ORE Studio Telemetry Component

Observability library providing logging and distributed tracing for ORE Studio.

Component Architecture

Diagram:

Figure 1: ORE Studio Telemetry Component Diagram

The telemetry component provides unified observability infrastructure aligned with OpenTelemetry concepts. Key features:

Logging: Boost.Log integration with lifecycle management
Tracing: OpenTelemetry-aligned trace_id and span_id generation
Correlation: Log records linked to traces and spans for distributed debugging
Export: JSON Lines file exporter for log shipping
Resources: Machine/service identity with automatic host_id derivation

The component is organized into the following namespaces:

Namespace	Purpose
`domain`	Core types: trace_id, span_id, log_record, resource
`generators`	ID generators for traces and spans
`log`	Boost.Log integration and lifecycle management
`exporting`	Exporters for log records (file, hybrid)
`messaging`	Protocol types for server communication
`repository`	Database persistence for telemetry logs

Logging Infrastructure

The logging infrastructure is built on Boost.Log and provides:

Per-module loggers with channel-based filtering
Configurable severity levels (trace, debug, info, warn, error)
Console and file sinks with rotation
Thread-safe asynchronous logging

Basic Usage

#include "ores.logging/make_logger.hpp"

namespace {
    const std::string logger_name("my_component");
    auto& lg() {
        static auto r = telemetry::log::make_channel_logger(logger_name);
        return r;
    }
}

void do_work() {
    BOOST_LOG_SEV(lg(), telemetry::log::info) << "Starting operation";
    // ... work ...
    BOOST_LOG_SEV(lg(), telemetry::log::debug) << "Operation complete";
}

Lifecycle Management

The lifecycle_manager class handles initialization and shutdown of all logging sinks. Applications create a single instance at startup:

#include "ores.telemetry/log/lifecycle_manager.hpp"

int main() {
    telemetry::log::logging_options opts;
    opts.severity = "info";
    opts.filename = "app.log";
    opts.output_directory = "/var/log/ores";
    opts.output_to_console = true;

    telemetry::log::lifecycle_manager lm(opts);
    // ... application runs ...
    // Logging is automatically shut down when lm goes out of scope
}

Telemetry Export

The telemetry component can export log records to external systems for centralized log aggregation and analysis.

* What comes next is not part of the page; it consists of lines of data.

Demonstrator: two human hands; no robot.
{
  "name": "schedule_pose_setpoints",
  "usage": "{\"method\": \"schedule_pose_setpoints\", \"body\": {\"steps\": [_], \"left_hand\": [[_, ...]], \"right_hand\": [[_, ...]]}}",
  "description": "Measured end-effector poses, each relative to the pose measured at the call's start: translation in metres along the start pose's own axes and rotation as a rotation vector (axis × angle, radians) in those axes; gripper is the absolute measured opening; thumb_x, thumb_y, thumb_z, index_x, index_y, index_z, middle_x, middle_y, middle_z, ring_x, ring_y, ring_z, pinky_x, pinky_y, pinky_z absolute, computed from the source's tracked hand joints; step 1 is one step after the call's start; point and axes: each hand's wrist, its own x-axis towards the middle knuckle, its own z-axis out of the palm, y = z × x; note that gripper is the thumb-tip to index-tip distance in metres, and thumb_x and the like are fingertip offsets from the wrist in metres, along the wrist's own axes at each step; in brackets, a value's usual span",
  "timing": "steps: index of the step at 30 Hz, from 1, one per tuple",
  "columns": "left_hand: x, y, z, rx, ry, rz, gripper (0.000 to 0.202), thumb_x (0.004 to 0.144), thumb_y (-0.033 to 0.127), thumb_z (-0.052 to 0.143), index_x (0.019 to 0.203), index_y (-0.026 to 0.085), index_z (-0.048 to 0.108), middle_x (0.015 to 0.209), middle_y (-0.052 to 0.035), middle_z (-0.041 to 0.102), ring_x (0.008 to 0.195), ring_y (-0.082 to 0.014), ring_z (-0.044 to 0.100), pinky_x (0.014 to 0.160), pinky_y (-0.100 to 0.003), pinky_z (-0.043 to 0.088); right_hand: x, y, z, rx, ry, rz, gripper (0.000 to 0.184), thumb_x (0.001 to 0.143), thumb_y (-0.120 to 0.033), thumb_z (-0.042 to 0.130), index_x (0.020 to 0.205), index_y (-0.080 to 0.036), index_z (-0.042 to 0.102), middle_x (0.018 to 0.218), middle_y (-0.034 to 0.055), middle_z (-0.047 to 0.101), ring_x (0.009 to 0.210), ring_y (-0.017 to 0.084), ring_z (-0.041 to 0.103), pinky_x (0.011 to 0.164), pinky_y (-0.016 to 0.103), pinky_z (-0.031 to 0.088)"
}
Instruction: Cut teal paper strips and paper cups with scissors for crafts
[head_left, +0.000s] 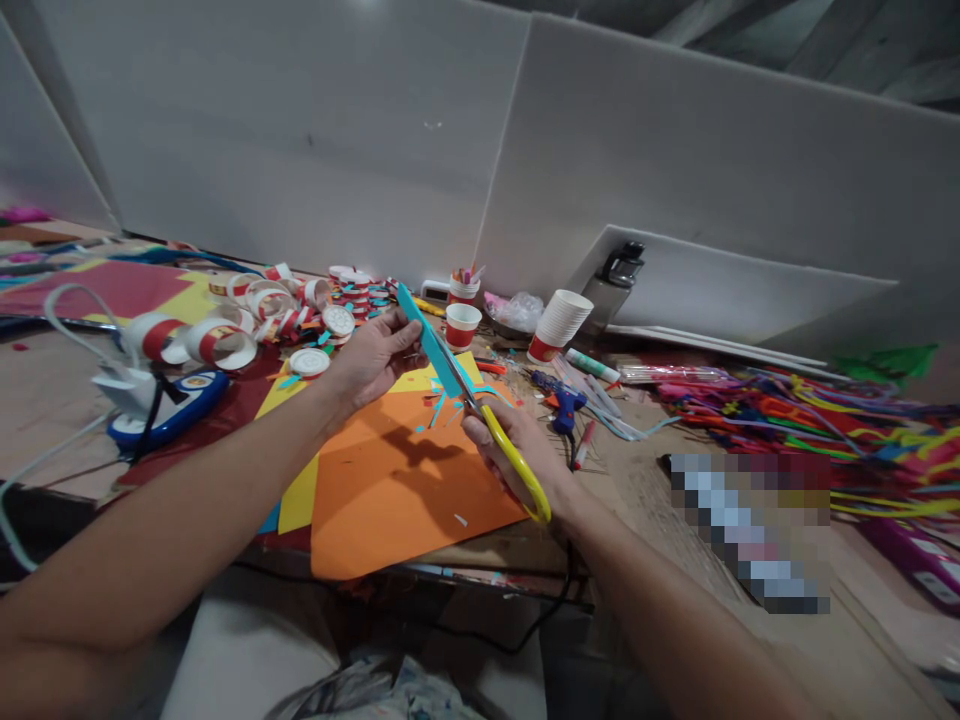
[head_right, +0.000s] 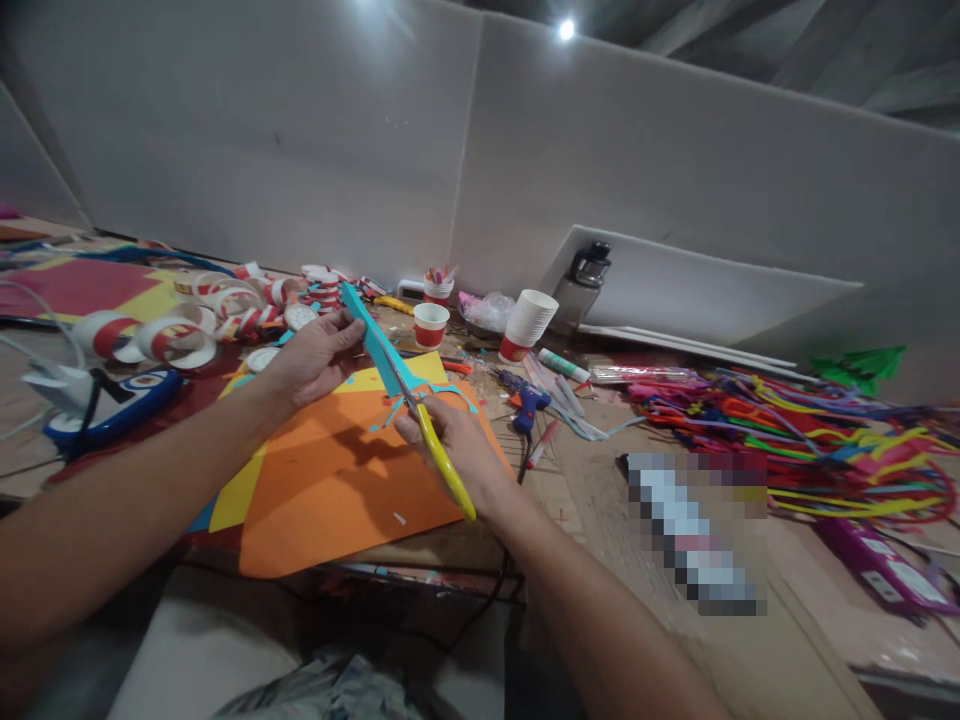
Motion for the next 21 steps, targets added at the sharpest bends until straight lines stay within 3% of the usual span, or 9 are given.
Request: {"method": "schedule_pose_setpoints", "body": {"steps": [21], "left_hand": [[-0.0018, -0.0015, 0.0029, 0.029, 0.023, -0.052, 0.024, 0.07, 0.019, 0.081, 0.075, 0.013, 0.059, 0.067, -0.0001, 0.068, 0.056, -0.0104, 0.063, 0.059, -0.024, 0.055]], "right_hand": [[-0.0005, -0.0043, -0.0025, -0.008, -0.028, 0.005, 0.029, 0.091, -0.05, 0.052, 0.089, -0.021, 0.05, 0.061, -0.0062, 0.043, 0.047, 0.007, 0.038, 0.045, 0.02, 0.031]]}}
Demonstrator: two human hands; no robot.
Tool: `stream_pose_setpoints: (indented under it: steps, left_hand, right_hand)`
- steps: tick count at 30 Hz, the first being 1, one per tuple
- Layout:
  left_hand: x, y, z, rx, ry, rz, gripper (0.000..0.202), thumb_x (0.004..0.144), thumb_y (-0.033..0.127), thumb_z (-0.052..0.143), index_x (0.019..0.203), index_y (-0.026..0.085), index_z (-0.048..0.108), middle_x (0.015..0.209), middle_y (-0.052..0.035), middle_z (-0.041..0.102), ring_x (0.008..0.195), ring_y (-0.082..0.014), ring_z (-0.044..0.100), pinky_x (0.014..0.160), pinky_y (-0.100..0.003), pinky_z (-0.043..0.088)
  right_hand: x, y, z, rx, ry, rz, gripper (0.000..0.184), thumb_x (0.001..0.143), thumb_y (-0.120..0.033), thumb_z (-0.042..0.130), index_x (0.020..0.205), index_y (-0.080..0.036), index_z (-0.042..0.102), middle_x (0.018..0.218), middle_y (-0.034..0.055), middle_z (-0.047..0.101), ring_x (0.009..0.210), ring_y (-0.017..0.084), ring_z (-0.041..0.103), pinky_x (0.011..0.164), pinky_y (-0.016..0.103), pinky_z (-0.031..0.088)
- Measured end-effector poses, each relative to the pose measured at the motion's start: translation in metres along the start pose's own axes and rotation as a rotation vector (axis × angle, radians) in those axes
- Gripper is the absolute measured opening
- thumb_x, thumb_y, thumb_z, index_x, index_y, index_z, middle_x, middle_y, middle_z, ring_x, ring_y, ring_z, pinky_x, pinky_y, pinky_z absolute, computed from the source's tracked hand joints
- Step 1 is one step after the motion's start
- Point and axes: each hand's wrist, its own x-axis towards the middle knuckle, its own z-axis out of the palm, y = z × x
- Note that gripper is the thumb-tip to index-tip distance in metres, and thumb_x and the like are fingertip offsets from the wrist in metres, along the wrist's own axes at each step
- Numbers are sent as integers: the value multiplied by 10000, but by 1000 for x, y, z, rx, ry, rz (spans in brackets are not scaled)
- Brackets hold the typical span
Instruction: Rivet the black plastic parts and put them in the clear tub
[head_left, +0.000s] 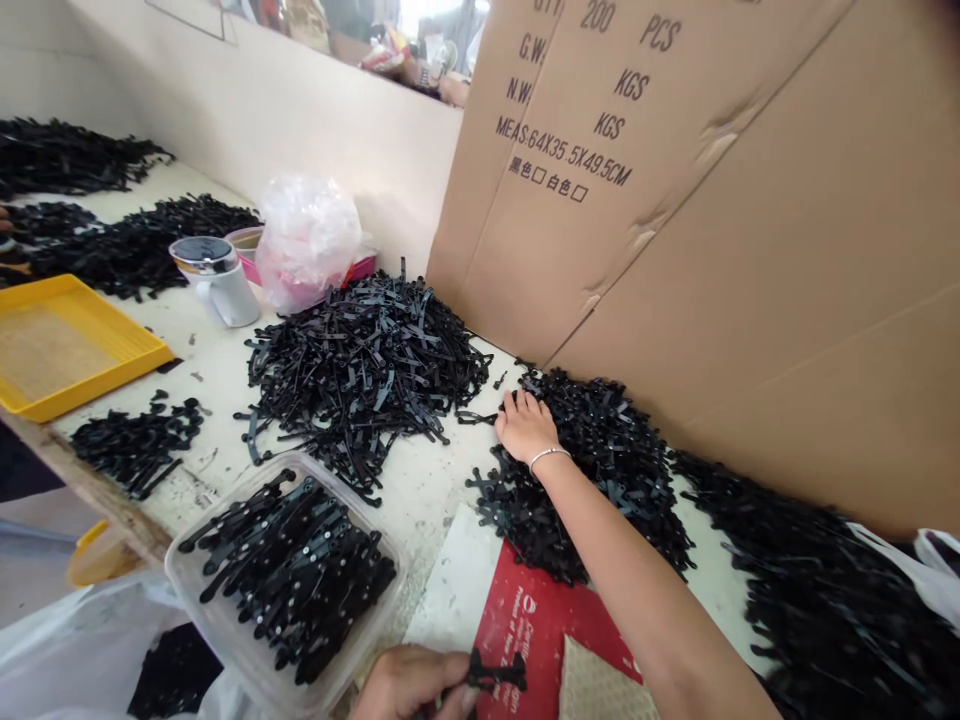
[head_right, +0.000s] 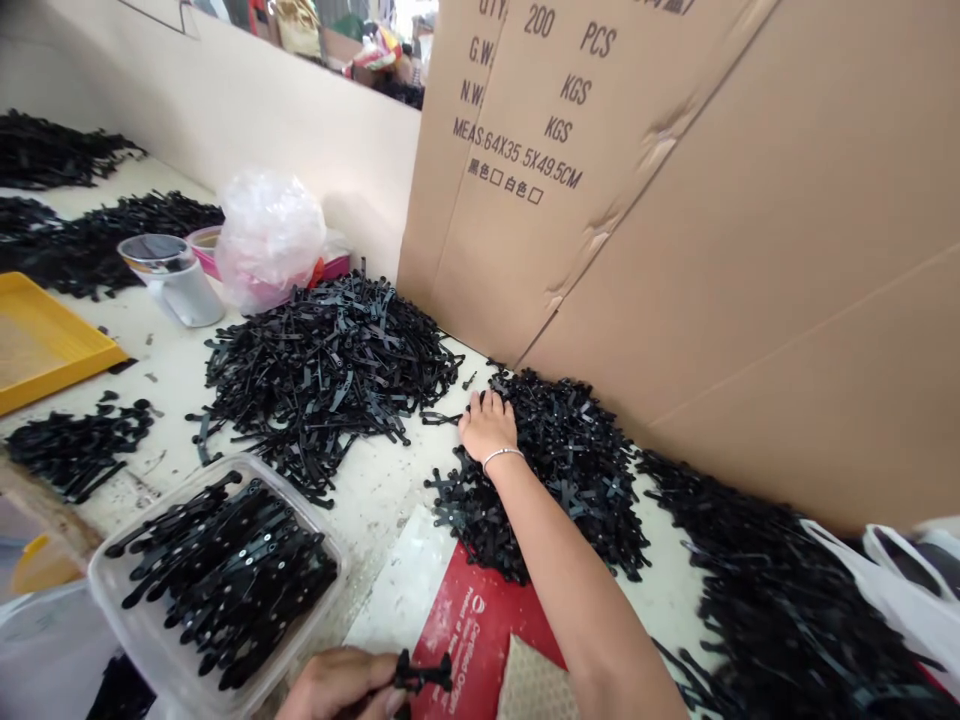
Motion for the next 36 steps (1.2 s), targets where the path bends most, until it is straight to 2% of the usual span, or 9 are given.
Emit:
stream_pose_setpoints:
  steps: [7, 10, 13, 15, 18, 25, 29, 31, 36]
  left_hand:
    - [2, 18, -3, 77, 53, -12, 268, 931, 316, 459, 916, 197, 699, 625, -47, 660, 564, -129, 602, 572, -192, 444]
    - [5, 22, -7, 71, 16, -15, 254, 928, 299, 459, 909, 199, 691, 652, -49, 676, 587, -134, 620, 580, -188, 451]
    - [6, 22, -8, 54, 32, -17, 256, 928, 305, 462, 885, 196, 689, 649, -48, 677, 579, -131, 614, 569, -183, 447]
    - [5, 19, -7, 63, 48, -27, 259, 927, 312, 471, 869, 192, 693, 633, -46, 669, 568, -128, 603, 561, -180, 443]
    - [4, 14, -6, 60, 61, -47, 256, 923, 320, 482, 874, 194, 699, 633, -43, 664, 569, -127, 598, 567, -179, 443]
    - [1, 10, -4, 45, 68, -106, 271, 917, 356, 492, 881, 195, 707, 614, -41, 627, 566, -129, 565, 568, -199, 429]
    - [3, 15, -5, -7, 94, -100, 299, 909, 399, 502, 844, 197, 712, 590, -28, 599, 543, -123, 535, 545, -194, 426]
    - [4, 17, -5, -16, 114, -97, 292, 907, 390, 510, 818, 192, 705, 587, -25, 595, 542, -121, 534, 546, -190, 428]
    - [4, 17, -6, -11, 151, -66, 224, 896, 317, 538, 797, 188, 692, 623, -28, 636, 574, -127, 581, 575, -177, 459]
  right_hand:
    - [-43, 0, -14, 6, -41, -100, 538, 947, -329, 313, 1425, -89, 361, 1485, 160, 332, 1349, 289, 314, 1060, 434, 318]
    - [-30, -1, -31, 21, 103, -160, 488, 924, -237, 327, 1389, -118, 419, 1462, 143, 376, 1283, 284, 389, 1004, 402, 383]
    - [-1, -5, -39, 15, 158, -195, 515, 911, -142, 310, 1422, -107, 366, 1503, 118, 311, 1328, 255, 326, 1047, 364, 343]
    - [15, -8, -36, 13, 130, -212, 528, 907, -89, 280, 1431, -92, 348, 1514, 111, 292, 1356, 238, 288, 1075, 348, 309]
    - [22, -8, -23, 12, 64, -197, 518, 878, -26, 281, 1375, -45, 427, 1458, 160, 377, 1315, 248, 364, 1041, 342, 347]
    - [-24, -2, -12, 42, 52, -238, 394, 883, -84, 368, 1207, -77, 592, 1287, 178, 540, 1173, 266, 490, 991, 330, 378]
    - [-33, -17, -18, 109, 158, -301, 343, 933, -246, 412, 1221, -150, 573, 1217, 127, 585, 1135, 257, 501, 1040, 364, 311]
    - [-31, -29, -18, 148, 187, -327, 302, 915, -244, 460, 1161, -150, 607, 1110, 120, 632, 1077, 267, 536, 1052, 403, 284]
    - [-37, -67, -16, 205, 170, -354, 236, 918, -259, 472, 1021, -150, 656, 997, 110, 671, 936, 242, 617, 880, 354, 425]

This is an opt-in feature that requires explicit configuration.

Enabling Log Export

To enable log export, add a telemetry sink to the lifecycle manager:

#include "ores.telemetry/log/lifecycle_manager.hpp"
#include "ores.telemetry/exporting/file_log_exporter.hpp"
#include "ores.telemetry/domain/resource.hpp"

int main() {
    // Create logging with standard options
    telemetry::log::logging_options opts;
    opts.severity = "info";
    opts.filename = "app.log";
    opts.output_directory = "/var/log/ores";

    telemetry::log::lifecycle_manager lm(opts);

    // Create resource describing this service
    auto resource = telemetry::domain::resource::from_environment(
        "ores-service", "1.0.0");

    // Create file exporter for JSON Lines output
    auto exporter = std::make_shared<telemetry::exporting::file_log_exporter>(
        "/var/log/ores/telemetry.jsonl");

    // Add telemetry sink - all logs now also exported
    lm.add_telemetry_sink(resource, [exporter](auto rec) {
        exporter->export_record(std::move(rec));
    });

    // ... application runs ...
}

Export Format

The file_log_exporter writes log records in JSON Lines format (one JSON object per line), making it easy to ingest into log aggregation systems like Elasticsearch, Loki, or Splunk.

Example output:

{"timestamp":"2025-01-15T10:30:45.123Z","severity":"INFO","body":"Connection established","logger":"comms.client","trace_id":"0123456789abcdef0123456789abcdef","span_id":"fedcba9876543210","service":"ores-service"}
{"timestamp":"2025-01-15T10:30:45.456Z","severity":"DEBUG","body":"Received handshake response","logger":"comms.protocol"}

Fields in exported records:

Field	Description
`timestamp`	ISO 8601 timestamp with millisecond precision
`severity`	Log level (TRACE, DEBUG, INFO, WARN, ERROR, FATAL)
`body`	The log message
`logger`	Name of the logger/component
`trace_id`	32-character hex trace ID (if present)
`span_id`	16-character hex span ID (if present)
`service`	Service name from resource

Trace Correlation

Log records can be correlated with distributed traces by including trace_id and span_id attributes. When logs are exported with trace context, they can be linked to specific operations in a distributed tracing system.

How It Works

The telemetry_sink_backend intercepts all Boost.Log records
It extracts trace_id and span_id from log attributes (if present)
It creates a domain::log_record with the trace context
The handler (exporter) writes the record with trace correlation

Adding Trace Context to Logs

To correlate logs with traces, add trace attributes when logging:

#include "ores.telemetry/domain/telemetry_context.hpp"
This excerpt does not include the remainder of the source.